Studio album by Spoons
- Released: 1981
- Recorded: February 1981
- Studio: Grant Avenue Studios, Hamilton, Ontario
- Genre: College rock;
- Length: 41:54
- Label: Ready
- Producer: Graeme Pole

Spoons chronology
|  | Stick Figure Neighbourhood (1981) | Arias & Symphonies (1982) |

= Stick Figure Neighbourhood =

Stick Figure Neighbourhood is the debut studio album by the Canadian new wave band Spoons, released 1981 by Ready Records. It received some airplay, and went to the top of the Canadian University radio charts (specifically with songs "Conventional Beliefs" and "Red Light"), but it was their next studio album, Arias & Symphonies (1982) – and its best known single, "Nova Heart" – that were to bring them to prominence.

This album was recorded by Daniel Lanois at the Grant Avenue Studios in Hamilton, Ontario.

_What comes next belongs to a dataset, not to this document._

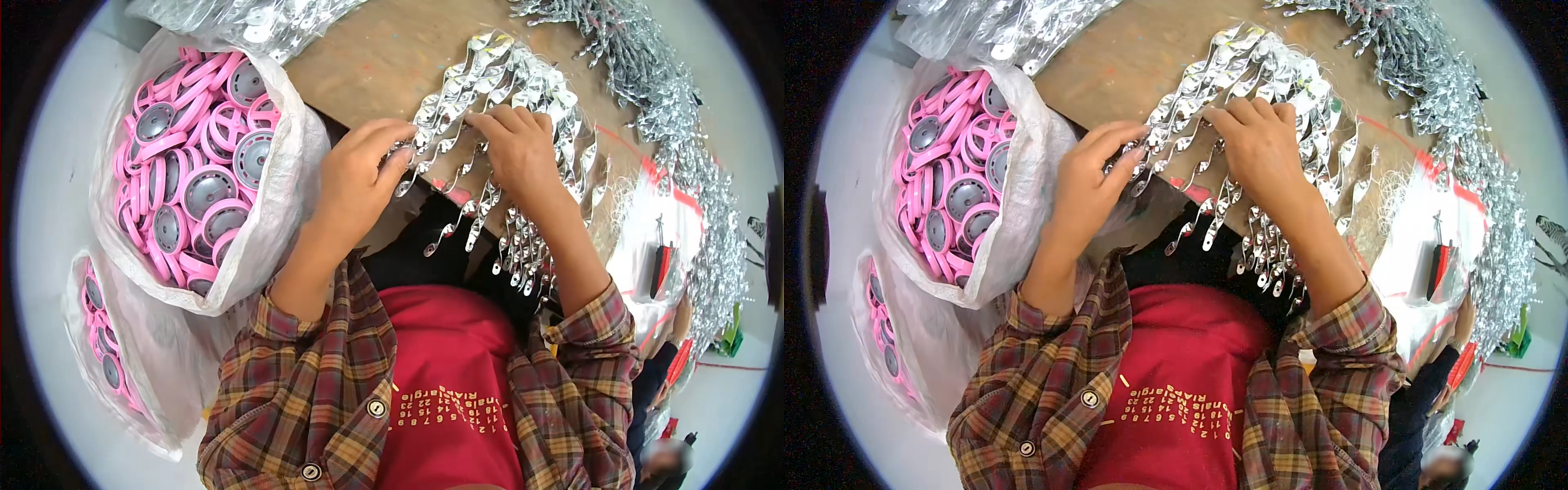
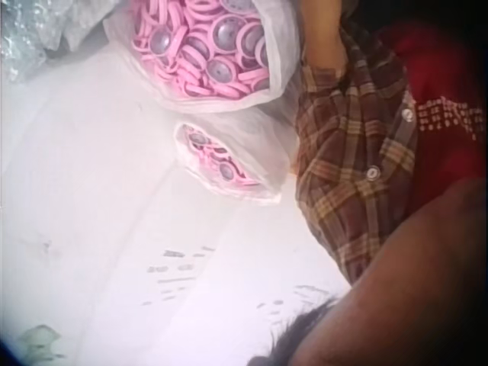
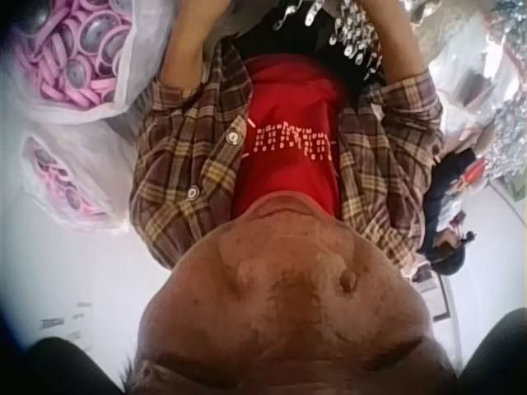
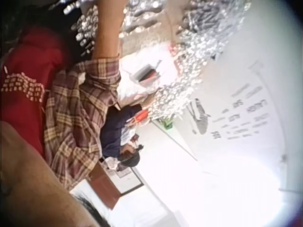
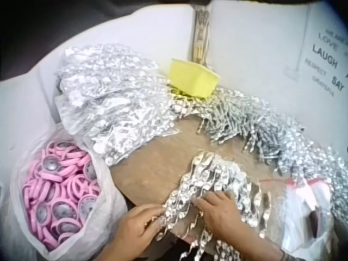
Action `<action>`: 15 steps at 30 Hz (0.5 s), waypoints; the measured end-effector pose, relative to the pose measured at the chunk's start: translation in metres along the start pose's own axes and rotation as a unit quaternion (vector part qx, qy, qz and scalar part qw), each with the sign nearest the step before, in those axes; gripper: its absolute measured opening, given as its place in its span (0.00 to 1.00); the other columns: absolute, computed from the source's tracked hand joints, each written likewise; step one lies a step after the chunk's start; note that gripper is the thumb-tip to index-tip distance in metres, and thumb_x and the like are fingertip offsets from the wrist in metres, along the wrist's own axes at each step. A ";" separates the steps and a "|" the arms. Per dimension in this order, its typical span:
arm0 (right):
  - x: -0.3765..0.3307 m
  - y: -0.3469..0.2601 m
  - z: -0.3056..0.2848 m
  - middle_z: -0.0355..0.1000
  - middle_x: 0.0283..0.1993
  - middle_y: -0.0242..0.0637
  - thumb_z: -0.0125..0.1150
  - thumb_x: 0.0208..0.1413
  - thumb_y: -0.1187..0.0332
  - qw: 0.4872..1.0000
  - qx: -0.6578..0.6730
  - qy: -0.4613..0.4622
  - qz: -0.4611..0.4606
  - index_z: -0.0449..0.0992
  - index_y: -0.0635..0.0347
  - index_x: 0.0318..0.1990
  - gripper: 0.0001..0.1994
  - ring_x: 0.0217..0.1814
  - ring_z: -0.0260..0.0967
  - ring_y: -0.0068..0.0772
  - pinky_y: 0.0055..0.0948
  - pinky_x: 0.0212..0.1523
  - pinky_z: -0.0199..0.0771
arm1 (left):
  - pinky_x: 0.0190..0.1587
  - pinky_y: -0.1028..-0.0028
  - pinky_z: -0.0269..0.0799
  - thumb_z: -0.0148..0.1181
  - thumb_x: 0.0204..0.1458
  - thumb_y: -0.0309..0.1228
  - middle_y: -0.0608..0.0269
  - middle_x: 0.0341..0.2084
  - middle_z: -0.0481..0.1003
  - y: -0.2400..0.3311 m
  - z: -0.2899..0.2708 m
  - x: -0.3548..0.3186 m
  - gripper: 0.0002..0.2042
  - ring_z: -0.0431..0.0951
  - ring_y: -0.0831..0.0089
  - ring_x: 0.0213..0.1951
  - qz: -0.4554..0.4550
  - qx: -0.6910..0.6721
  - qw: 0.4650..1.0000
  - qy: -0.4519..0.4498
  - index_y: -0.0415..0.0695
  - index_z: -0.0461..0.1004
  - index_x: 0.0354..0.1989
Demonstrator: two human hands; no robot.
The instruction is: Preparing and packaging silver leaf-shaped decorative items into plastic bags.
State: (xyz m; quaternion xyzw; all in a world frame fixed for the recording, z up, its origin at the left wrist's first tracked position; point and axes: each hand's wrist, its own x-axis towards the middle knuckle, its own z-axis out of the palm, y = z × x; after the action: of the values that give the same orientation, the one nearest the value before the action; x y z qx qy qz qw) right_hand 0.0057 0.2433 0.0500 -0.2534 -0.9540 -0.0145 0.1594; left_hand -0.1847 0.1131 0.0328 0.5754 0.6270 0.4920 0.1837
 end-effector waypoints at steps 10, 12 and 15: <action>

Its liner notes collectively thank fellow contemporary Toronto bands The Diodes, Martha and the Muffins, and concert promoter Gary Cormier of "The Garys".

As Gordon Deppe mentions in his liner notes for greatest hits album Collectible Spoons (1994), this collection of songs "is a bit rough around the edges, but there are things on it that [are] still very interesting and perplexing."

== Background ==
Stick Figure Neighbourhood was partly inspired by the band's interest in progressive rock, where an emphasis is placed on creating atmospheres as opposed to rhythms. Another inspiration was the show The Prisoner, where songs such as "Dropped Dishes" and "Capitol Hill" reflect situations the show's protagonist Number Six would go through.

"After the Institution" (b/w "My Job") from 1980 was an early song from the group that was left off the album due to the feeling that it was "too new wave". Regardless of the decision, the album still manages to be full of synthesizers, "raunchy" guitars, and pounding drums, all while being held together by Horne's bass.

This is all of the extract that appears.